Keberadaan Maumere tidak lepas dari Keuskupan Larantuka. Sebelum datangnya kekuasaan Hindia Belanda, Maumere dikenal dengan nama Sikka Alok atau Sikka Kesik. Di sinilah pedagang Cina, Bugis, dan Makassar saling barter hasil bumi dengan penduduk setempat. Mereka hilir mudik dan menetap tak jauh dari pelabuhan air yang disebut Waidoko. Pemerintah Hindia Belanda kemudian yang membuka kantor pemerintahannya di Sikka dan memberi nama-nama baru seperti Maunori, Mautenda, Mauwaru, Maurole, Mauponggo, Maulo’o, dan terakhir Maumere yang merupakan daerah di Sikka.




Menurut Ridho, agama Katolik sendiri pertama kali hadir di Maumere dikenalkan dua orang pastor Dominikan tahun 1566, yaitu P. Joao Bautista da Fortalezza.
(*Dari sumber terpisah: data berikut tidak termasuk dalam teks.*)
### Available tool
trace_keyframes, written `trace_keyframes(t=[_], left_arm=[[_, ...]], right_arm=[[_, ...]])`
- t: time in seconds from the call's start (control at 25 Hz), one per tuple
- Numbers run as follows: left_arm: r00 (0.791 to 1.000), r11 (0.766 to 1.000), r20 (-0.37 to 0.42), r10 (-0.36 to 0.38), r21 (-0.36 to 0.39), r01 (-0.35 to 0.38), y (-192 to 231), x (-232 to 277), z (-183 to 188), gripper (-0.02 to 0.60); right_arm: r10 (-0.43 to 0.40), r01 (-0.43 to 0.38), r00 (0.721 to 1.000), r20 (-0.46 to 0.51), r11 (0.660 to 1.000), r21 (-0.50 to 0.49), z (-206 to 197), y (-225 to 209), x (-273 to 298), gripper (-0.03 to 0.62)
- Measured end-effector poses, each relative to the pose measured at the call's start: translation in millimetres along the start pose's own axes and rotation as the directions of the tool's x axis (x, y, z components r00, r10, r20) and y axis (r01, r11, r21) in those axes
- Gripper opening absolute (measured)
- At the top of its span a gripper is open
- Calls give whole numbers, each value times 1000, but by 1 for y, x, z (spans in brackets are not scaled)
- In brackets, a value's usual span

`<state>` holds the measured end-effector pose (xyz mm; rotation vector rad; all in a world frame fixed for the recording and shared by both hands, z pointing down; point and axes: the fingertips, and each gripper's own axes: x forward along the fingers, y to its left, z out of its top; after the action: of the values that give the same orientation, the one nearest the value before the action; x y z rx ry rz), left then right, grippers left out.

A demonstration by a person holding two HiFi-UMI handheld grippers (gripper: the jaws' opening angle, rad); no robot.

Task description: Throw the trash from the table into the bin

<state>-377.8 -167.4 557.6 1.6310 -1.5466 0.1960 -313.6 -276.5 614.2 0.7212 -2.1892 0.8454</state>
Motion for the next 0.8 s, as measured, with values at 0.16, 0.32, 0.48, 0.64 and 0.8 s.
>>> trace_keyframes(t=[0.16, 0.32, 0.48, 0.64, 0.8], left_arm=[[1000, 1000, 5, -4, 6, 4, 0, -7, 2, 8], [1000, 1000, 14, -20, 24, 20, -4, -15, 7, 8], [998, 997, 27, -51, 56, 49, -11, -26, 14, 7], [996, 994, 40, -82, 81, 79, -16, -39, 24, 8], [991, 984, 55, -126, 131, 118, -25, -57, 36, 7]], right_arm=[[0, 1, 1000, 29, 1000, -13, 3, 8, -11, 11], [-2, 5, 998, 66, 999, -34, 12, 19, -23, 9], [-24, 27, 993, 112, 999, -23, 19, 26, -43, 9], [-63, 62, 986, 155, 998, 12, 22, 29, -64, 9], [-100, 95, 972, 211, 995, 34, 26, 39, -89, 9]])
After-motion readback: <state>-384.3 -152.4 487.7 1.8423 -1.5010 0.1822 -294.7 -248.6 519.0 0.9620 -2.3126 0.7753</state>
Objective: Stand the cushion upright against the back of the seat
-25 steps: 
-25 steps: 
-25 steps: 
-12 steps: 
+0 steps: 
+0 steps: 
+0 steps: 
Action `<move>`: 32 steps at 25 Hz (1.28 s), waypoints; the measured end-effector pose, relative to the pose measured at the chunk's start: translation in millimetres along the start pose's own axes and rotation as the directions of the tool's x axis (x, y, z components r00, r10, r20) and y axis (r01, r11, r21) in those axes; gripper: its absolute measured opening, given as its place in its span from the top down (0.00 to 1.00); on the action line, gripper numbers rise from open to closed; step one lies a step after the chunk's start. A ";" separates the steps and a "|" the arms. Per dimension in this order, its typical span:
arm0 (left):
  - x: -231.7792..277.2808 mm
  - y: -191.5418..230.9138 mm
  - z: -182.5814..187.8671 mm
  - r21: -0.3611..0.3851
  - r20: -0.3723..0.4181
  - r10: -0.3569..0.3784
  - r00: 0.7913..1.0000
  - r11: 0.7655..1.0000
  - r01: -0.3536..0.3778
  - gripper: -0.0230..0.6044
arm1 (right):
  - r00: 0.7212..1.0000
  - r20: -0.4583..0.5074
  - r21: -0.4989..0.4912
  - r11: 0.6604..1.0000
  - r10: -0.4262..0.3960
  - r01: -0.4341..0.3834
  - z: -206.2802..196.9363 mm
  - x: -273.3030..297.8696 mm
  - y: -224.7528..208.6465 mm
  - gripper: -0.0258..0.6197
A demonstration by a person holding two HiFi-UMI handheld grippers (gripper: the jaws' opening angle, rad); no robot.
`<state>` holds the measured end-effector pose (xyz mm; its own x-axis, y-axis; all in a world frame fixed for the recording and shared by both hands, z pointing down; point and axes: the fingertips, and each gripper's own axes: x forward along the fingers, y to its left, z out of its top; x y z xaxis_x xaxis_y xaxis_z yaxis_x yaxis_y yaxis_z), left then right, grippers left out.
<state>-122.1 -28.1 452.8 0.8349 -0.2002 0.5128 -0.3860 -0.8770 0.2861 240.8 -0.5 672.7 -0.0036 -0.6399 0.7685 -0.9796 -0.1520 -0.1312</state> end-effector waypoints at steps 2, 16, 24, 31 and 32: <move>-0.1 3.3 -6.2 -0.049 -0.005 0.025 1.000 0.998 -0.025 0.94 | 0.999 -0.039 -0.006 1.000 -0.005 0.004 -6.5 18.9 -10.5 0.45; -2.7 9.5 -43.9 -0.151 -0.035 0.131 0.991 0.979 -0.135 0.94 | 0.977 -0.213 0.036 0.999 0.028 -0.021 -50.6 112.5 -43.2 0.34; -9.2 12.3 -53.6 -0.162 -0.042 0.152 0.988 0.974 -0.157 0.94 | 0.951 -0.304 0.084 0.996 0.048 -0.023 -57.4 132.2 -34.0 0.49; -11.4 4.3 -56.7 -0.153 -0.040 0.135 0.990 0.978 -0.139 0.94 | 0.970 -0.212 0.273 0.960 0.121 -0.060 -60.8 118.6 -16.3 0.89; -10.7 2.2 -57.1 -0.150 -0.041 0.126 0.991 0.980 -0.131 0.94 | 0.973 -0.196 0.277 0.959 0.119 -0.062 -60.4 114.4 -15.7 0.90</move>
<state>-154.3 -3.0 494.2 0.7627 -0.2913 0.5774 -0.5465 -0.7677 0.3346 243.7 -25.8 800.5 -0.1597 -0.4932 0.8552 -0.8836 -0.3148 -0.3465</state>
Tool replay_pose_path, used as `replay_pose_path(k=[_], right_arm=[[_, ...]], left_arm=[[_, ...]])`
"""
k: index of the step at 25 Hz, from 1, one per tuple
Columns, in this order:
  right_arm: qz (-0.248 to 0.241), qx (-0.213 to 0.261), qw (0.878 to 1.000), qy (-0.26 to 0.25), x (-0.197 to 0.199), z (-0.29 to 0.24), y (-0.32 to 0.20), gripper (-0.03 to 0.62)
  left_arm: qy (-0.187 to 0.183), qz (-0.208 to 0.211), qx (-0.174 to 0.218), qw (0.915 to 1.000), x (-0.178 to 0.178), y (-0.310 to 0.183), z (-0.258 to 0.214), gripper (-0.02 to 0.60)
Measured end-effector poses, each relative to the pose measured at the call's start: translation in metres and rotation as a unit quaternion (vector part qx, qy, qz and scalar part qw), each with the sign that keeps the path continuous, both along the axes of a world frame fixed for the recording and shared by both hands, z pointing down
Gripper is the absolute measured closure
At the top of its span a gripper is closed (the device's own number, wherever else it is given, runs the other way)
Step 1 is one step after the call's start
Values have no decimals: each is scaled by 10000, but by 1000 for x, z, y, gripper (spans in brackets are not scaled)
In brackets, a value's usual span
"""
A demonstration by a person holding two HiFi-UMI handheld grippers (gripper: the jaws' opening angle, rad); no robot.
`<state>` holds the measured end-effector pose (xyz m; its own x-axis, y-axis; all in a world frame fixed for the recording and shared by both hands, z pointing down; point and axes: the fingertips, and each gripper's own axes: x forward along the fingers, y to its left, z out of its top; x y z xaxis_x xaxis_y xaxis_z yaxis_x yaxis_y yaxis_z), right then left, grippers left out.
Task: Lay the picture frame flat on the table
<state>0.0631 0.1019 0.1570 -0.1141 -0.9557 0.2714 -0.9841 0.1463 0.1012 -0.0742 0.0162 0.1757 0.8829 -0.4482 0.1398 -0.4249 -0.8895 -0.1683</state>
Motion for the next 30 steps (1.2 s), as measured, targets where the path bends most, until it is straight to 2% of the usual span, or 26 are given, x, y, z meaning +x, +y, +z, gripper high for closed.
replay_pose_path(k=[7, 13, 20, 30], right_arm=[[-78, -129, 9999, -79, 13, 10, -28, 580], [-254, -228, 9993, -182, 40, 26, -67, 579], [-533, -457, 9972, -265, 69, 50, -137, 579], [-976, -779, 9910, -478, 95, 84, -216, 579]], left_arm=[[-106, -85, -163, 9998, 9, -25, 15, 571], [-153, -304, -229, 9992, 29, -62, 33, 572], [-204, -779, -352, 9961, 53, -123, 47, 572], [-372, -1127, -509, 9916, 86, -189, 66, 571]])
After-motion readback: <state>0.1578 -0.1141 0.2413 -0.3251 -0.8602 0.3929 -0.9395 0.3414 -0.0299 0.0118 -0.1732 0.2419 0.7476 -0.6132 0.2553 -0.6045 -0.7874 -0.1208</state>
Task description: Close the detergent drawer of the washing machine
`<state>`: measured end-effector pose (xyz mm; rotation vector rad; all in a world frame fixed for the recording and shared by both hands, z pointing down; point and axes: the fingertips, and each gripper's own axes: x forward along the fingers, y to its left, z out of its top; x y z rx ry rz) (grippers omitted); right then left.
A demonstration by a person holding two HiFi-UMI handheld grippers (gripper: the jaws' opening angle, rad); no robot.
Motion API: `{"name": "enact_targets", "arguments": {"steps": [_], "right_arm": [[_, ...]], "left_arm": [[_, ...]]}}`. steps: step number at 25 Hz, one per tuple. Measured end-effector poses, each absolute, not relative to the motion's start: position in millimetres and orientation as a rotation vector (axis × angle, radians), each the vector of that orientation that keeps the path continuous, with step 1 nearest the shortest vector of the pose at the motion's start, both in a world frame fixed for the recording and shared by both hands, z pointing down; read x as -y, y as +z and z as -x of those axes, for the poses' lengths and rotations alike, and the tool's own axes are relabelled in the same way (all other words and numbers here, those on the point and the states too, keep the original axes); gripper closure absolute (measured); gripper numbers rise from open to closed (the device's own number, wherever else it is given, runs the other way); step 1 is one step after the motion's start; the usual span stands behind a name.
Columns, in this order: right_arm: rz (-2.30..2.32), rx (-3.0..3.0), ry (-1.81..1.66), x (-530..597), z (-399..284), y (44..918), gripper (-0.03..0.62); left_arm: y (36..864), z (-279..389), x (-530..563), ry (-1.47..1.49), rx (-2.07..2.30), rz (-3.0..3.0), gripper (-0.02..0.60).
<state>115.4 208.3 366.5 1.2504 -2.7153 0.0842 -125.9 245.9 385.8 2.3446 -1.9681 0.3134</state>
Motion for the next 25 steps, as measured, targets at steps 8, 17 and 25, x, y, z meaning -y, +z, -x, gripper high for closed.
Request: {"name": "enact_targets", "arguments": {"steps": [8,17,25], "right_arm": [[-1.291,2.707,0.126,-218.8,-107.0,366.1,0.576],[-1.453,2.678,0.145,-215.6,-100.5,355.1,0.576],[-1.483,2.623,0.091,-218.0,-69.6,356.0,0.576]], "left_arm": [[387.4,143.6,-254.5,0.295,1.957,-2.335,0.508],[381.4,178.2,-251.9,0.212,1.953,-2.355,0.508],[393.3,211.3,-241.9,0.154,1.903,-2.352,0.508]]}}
Keduanya mengenalkan agama ini di Paga, sebuah kota kecil sekitar 45 km arah Barat Maumere. Ada juga pastor Simao da Madre de Deos yang menjadi juru agama di Sikka. Mereka berdua dikirim oleh P. Antonio da Cruz dari Larantuka, di Timur Flores. Larantuka sendiri merupakan kota yang ternama dengan ritual agamanya yang disebut Semana Santa, minggu yang khidmat sebelum Minggu Paskah.

Saya masih ingin mencatat banyak hal tentang Maumere. Namun di pesisir laut sana, saya melihat satu perahu telah sandar. Tak lama kemudian, turun Sofyan Sjaf dan Kiki dari situ. Saya lalu mendekat sembari memotret. Kiki menyapa. Ada yang berubah. Kulitnya agak gelap di banding sebelumnya. Tapi tetap manis.